[DESCRIPTION OF THE TASK]: Your task is to copy every line of the entries that contains "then".

Records from a dataset:

Start of Block

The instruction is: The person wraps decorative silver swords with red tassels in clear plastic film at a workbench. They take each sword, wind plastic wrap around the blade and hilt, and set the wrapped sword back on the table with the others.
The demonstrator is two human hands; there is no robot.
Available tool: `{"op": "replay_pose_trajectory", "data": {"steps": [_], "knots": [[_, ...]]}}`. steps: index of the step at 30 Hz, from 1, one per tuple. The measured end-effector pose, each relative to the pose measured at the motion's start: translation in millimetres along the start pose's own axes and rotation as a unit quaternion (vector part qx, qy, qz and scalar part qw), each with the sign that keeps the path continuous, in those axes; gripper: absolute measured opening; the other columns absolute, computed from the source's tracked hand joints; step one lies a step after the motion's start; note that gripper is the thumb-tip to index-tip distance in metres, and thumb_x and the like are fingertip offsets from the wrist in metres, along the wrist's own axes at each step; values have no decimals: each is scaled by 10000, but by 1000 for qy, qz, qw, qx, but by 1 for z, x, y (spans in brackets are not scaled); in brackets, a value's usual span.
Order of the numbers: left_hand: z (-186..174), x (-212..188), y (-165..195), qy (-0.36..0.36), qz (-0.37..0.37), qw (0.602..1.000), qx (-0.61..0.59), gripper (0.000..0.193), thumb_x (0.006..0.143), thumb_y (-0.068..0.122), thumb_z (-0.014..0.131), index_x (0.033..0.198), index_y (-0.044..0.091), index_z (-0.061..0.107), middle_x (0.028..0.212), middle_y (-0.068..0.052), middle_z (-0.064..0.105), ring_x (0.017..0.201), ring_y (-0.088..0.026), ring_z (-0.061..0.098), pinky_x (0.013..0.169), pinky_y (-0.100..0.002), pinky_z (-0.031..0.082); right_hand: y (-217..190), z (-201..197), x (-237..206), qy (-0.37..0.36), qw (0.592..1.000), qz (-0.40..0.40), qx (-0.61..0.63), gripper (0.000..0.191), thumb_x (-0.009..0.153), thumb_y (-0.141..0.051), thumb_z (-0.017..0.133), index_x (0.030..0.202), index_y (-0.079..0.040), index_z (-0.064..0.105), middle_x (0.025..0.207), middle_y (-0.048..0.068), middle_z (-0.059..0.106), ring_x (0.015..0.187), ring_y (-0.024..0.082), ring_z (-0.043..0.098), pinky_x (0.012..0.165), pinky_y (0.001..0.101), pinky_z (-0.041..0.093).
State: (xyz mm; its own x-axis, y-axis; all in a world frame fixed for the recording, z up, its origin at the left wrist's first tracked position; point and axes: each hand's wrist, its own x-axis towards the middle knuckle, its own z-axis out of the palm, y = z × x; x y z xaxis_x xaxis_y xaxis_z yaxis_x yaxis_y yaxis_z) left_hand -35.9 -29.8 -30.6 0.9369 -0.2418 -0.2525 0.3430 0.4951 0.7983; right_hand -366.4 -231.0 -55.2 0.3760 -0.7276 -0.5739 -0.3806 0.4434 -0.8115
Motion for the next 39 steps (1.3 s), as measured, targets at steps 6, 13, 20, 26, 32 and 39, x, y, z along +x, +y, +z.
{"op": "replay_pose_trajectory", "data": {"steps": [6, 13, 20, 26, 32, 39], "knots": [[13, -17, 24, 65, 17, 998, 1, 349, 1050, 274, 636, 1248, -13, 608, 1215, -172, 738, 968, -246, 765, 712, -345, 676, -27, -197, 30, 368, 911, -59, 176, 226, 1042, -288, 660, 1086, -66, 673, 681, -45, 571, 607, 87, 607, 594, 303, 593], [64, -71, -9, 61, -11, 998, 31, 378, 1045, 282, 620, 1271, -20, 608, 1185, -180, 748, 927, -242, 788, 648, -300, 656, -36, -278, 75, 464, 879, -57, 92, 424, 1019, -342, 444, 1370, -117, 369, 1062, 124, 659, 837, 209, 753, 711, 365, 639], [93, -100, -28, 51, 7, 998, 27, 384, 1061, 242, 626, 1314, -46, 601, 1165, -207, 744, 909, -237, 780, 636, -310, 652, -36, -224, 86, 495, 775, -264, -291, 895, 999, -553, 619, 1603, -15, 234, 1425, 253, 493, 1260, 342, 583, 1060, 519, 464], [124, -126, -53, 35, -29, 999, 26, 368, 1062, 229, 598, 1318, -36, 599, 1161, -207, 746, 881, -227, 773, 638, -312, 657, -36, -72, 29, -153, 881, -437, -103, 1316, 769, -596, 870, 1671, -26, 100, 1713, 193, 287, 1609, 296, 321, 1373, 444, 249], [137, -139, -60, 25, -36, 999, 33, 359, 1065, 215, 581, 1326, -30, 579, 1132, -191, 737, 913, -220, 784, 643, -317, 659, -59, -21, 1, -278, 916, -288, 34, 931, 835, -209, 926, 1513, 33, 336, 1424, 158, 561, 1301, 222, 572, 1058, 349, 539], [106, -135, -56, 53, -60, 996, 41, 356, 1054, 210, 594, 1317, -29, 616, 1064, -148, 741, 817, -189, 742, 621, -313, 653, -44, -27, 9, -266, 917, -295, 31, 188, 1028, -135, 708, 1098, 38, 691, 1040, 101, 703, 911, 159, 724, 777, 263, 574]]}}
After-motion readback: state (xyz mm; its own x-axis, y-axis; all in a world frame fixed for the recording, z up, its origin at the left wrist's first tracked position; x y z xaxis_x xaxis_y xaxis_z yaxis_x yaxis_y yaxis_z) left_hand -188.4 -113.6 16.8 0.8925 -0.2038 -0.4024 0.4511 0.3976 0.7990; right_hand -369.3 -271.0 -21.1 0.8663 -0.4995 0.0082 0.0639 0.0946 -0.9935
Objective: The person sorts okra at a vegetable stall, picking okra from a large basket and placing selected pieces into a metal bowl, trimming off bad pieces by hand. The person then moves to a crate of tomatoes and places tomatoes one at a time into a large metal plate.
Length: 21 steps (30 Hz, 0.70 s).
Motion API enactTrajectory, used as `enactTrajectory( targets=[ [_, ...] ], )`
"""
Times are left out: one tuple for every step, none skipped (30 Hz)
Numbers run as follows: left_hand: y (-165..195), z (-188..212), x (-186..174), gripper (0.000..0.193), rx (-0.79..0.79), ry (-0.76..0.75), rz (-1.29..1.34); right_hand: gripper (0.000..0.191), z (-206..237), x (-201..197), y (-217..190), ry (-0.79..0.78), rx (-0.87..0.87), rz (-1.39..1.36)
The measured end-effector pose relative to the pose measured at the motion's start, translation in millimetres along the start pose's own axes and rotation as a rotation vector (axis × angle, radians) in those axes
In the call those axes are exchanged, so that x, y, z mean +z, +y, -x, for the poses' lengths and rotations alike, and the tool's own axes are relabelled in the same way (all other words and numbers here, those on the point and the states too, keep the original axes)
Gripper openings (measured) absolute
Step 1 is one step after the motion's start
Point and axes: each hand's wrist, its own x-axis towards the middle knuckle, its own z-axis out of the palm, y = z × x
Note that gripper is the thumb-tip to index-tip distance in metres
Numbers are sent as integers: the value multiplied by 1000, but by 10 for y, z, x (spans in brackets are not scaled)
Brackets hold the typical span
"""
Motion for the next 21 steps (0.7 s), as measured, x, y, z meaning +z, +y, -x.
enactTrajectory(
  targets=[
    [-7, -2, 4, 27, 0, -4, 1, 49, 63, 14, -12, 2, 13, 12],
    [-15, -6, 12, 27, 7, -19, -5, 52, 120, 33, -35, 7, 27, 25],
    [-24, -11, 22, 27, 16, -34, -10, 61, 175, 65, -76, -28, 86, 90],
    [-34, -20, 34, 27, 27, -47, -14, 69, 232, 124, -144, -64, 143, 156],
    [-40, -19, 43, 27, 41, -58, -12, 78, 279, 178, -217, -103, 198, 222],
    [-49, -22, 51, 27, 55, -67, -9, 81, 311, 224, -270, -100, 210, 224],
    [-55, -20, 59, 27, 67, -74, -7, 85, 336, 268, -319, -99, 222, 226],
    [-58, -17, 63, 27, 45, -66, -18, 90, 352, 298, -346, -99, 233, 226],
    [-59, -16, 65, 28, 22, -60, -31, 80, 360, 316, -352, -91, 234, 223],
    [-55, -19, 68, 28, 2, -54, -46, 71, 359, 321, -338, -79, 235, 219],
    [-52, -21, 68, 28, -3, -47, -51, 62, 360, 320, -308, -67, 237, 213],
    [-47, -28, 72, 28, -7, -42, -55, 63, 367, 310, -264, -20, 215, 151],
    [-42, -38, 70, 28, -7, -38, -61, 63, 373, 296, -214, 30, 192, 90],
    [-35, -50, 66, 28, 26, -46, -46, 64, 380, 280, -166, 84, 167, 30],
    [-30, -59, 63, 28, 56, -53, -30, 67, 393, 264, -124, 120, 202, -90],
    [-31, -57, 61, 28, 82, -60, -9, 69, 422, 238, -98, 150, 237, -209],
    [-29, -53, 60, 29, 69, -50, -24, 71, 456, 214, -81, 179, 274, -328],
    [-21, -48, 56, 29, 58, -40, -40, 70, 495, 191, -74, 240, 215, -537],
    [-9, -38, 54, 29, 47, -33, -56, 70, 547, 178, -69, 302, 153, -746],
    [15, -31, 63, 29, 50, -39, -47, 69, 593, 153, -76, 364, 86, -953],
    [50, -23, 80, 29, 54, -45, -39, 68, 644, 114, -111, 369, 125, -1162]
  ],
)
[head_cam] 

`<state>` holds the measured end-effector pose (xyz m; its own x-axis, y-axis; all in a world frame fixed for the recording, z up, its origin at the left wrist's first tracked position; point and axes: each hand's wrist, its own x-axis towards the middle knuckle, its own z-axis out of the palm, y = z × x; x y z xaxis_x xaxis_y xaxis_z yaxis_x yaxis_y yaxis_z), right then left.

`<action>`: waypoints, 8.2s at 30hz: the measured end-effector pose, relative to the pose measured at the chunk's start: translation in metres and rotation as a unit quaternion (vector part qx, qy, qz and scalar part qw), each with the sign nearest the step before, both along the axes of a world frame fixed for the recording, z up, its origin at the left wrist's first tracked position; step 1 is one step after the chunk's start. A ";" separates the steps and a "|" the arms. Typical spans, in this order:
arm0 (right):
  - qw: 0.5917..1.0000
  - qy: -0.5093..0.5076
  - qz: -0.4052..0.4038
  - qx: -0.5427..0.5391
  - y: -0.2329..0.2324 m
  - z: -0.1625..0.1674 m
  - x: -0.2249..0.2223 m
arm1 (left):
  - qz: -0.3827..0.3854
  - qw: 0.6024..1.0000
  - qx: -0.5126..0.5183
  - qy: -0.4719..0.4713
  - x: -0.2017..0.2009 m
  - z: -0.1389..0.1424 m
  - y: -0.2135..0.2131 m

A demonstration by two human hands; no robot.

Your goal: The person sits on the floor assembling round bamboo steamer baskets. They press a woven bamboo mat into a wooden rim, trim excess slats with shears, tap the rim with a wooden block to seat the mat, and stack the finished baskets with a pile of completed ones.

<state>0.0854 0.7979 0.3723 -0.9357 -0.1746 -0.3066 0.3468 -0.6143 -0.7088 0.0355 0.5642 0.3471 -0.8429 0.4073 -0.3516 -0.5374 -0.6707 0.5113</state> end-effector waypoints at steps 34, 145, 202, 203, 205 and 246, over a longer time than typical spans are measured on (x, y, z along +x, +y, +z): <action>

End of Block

[RESULT BELOW]:
Objective: The person sorts okra at a vegetable stall, picking okra from a large basket and placing selected pieces into a metal bowl, trimming off bad pieces by hand. The person then moves to a crate of tomatoes and places tomatoes one at a time into a large metal plate.
`<state>` holds the measured end-effector pose (xyz m; its own x-axis, y-axis; all in a world frame fixed for the recording, z up, its origin at the left wrist's first tracked position; point and axes: each hand's wrist, its own x-axis towards the middle knuckle, its own z-axis out of the palm, y = z × x; x y z xaxis_x xaxis_y xaxis_z yaxis_x yaxis_y yaxis_z), right then left.

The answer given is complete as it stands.